Fox News held a fair and balanced debate over Modern Warfare 2, the popular new FPS that lets you play a CIA operative tasked with helping Russian agents clear terrorists out of an airport. In the game, it turns out that the Russian had turned on you and forced you to kill innocents in the airport. It’s a depiction of USA-funded terrorism. It is not a murder simulator.

The debate here, if it can be called that, seems to rotate around the correlation between video game violence and real violence. The old man in this debate mentioned an American Association of Pediatrics statement. Here it is:

VIOLENT VIDEO GAME CONTENT MORE ATTRACTIVE TO YOUTH

Restrictive age and violent-content labels increased the attractiveness of video games for boys and girls of all age groups, according to a new study. In “Age and Violent-Content Labels Make Video Games Forbidden Fruits for Youth,” researchers tested 310 Dutch children in three groups: 7 to 8, 12 to 13 and 16 to 17 years of age. Participants read fictitious video game descriptions and rated how much or how little they wanted to play each game. An important finding for parents, pediatricians and policy-makers is that age and violent-content labels do not prevent young children from playing games with objectionable content. In fact, they have the opposite effect. Study authors suggest that video games should not be forbidden in Europe or the United States because that will only make the games more attractive, and parents should help in selecting appropriate games for their children to play.

This amazing bit of news – kids like stuff they can’t have – is an obvious by-product of our neophilic instincts and does very little to correlate events like the shooting at Fort Hood and 9/11 to violent video games.

Violence stems from a lack of human interaction in a nurturing and mental health context. To ascribe any sort of behavior to media is a cop out for the pundits and for the aggressor. That said, I would recommend children not watch Fox News because it encourages damn fools to come to presidential speeches wearing guns, but that’s neither here nor there.
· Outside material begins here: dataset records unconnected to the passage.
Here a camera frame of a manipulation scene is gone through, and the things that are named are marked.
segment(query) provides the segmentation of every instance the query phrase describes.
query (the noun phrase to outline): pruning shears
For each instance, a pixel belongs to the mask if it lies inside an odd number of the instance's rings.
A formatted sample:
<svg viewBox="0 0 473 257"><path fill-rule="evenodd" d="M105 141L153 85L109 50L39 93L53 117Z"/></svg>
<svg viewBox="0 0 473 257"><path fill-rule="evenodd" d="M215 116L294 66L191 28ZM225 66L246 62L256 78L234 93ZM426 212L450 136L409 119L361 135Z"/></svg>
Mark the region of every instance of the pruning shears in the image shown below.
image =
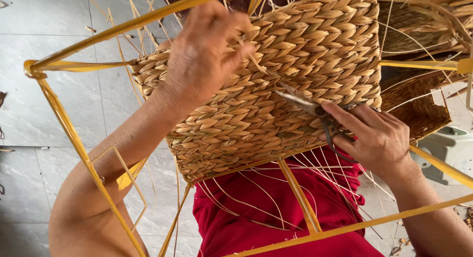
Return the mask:
<svg viewBox="0 0 473 257"><path fill-rule="evenodd" d="M301 109L304 109L309 114L315 115L316 117L318 117L320 119L320 122L323 125L323 130L325 131L325 136L327 137L327 143L330 146L330 148L335 152L335 154L338 155L340 158L348 161L348 162L358 163L358 161L356 161L354 159L351 159L351 158L348 158L345 155L341 154L334 147L334 143L332 141L334 136L340 135L343 138L345 138L345 139L347 139L351 142L354 142L355 139L353 139L353 138L349 137L348 135L346 135L346 133L349 133L350 131L348 131L348 130L345 130L345 131L339 130L337 128L338 123L336 122L336 120L330 114L328 114L322 108L321 105L313 102L311 100L311 98L305 96L303 93L301 93L300 91L296 90L295 88L293 88L293 87L291 87L287 84L281 83L281 86L284 87L284 89L287 92L275 91L276 93L278 93L281 97L284 97L290 103L298 106ZM359 104L359 103L347 104L347 105L344 105L342 108L345 109L345 110L348 110L348 109L351 109L356 104Z"/></svg>

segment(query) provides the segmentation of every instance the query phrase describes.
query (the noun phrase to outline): woven basket side
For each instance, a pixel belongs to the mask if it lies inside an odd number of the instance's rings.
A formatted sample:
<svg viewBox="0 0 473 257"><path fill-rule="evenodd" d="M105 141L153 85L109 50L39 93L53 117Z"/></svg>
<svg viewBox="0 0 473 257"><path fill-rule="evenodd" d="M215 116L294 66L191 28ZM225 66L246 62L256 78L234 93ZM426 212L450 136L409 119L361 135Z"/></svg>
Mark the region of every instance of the woven basket side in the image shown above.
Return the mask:
<svg viewBox="0 0 473 257"><path fill-rule="evenodd" d="M381 105L377 0L301 0L260 17L243 36L254 57L166 136L191 180L324 144L319 119L275 90L284 82L315 102ZM238 42L228 45L231 53ZM166 80L169 49L131 61L145 95Z"/></svg>
<svg viewBox="0 0 473 257"><path fill-rule="evenodd" d="M394 2L391 10L389 25L397 30L403 31L416 39L423 47L429 49L429 52L441 53L446 51L470 52L467 43L471 39L467 34L472 32L473 28L473 0L424 0L437 4L445 8L450 17L455 17L462 23L458 26L452 23L444 13L436 11L434 8L426 5L416 5L408 2ZM387 16L390 8L389 1L380 2L381 23L387 23ZM380 29L380 37L383 38L385 27ZM387 52L406 52L420 49L421 47L401 33L392 29L388 30L383 51ZM423 50L417 50L411 53L423 54ZM398 55L399 53L382 53L382 56Z"/></svg>
<svg viewBox="0 0 473 257"><path fill-rule="evenodd" d="M440 74L441 72L414 77L424 72L423 70L410 72L405 70L399 76L391 79L390 81L393 83L412 78L408 82L403 82L386 92L382 92L383 104L381 109L389 110L408 100L428 94L433 87L441 85L444 80L441 78L443 76L443 74ZM451 122L447 108L435 105L432 96L416 98L389 113L409 126L411 142L421 140Z"/></svg>

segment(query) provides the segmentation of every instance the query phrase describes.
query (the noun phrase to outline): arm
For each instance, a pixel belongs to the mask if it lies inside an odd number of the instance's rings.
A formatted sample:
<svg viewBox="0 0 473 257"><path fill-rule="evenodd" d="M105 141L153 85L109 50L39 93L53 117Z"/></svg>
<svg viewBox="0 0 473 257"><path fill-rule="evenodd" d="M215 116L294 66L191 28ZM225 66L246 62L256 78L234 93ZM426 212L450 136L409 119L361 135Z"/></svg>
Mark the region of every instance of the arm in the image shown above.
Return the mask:
<svg viewBox="0 0 473 257"><path fill-rule="evenodd" d="M337 136L334 143L387 183L399 212L441 202L409 155L407 125L367 105L350 112L328 102L322 106L358 137L352 143ZM417 256L473 256L473 232L449 208L408 217L403 223Z"/></svg>
<svg viewBox="0 0 473 257"><path fill-rule="evenodd" d="M173 41L167 79L144 105L90 153L90 159L116 146L128 167L156 149L164 136L217 91L252 50L245 45L223 55L227 42L250 28L248 16L229 14L217 1L194 8ZM113 153L94 164L119 212L132 226L123 203L131 186L118 191L124 169ZM141 248L143 242L135 231ZM52 256L137 256L137 251L92 181L82 162L70 172L52 208L49 225Z"/></svg>

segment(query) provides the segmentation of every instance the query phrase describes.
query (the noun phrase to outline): red clothing
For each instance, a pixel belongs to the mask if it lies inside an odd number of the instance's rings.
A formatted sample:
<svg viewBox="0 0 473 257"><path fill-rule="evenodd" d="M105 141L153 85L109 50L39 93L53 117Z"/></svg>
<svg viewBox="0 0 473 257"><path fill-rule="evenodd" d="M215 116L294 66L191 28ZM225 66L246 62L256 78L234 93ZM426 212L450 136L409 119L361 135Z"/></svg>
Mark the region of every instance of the red clothing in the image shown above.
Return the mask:
<svg viewBox="0 0 473 257"><path fill-rule="evenodd" d="M313 153L320 161L320 165L311 152L287 158L286 162L291 168L295 168L301 163L308 167L327 166L327 163L330 166L339 166L338 160L330 148L315 149ZM363 173L361 166L350 167L353 164L342 159L340 159L340 164L347 166L347 168L343 168L343 171L340 168L331 168L334 175L326 169L328 177L331 180L335 179L339 185L356 193L356 189L360 185L356 178ZM193 214L199 224L199 233L203 238L198 256L220 257L309 235L302 209L289 184L274 179L285 180L278 164L267 163L257 166L257 168L278 169L260 170L258 171L260 174L254 171L236 172L196 184ZM354 195L344 189L341 189L342 195L333 183L310 169L292 169L292 173L299 185L303 187L305 196L316 213L323 231L362 221L361 215L358 213L358 205L365 203L362 196L355 196L354 200ZM345 179L343 173L350 177ZM284 223L284 229L287 230L278 230L250 221L282 228L281 220L233 200L216 183L232 198L255 206L276 217L281 218L282 216L283 220L293 225ZM274 202L255 183L266 191L274 199ZM238 215L228 213L221 207ZM364 232L364 230L353 231L319 241L266 252L258 256L383 256L364 239Z"/></svg>

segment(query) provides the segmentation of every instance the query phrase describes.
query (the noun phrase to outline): braided water hyacinth
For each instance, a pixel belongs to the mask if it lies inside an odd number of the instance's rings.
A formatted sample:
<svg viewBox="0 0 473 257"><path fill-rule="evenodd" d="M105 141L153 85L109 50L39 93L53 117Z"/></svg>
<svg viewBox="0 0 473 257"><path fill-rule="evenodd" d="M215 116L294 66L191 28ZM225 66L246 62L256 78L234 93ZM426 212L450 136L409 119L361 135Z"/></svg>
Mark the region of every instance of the braided water hyacinth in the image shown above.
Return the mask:
<svg viewBox="0 0 473 257"><path fill-rule="evenodd" d="M251 18L243 36L259 66L242 69L166 136L186 179L321 146L322 124L274 90L284 82L316 102L380 107L377 0L300 0ZM240 46L230 43L229 51ZM145 96L166 80L167 49L131 61Z"/></svg>
<svg viewBox="0 0 473 257"><path fill-rule="evenodd" d="M452 82L466 81L467 78L456 72L446 73ZM449 84L441 71L399 69L398 76L381 83L381 109L387 111L396 107L389 113L409 126L411 143L418 141L452 121L447 108L436 105L431 95L420 97ZM402 104L413 98L412 102Z"/></svg>
<svg viewBox="0 0 473 257"><path fill-rule="evenodd" d="M379 21L387 23L391 1L380 2ZM389 26L405 32L432 54L447 51L470 52L473 32L473 0L407 0L396 1L391 8ZM386 27L382 26L383 38ZM427 56L411 38L389 29L382 56L412 53Z"/></svg>
Sadly, Jon Cristensen at SlashGamer was too tongue-tied to respond to this criticism and it’s rarely the gamer that comes out ahead in these sorts of ambushes. The bottom line: violent games are not for young kids just as pornography, beer, cigarettes, handguns, lighters, spray paint, and knives are not for kids. There is a time and a context for each of those things and to rail against them shows a lack of judgment and clarity.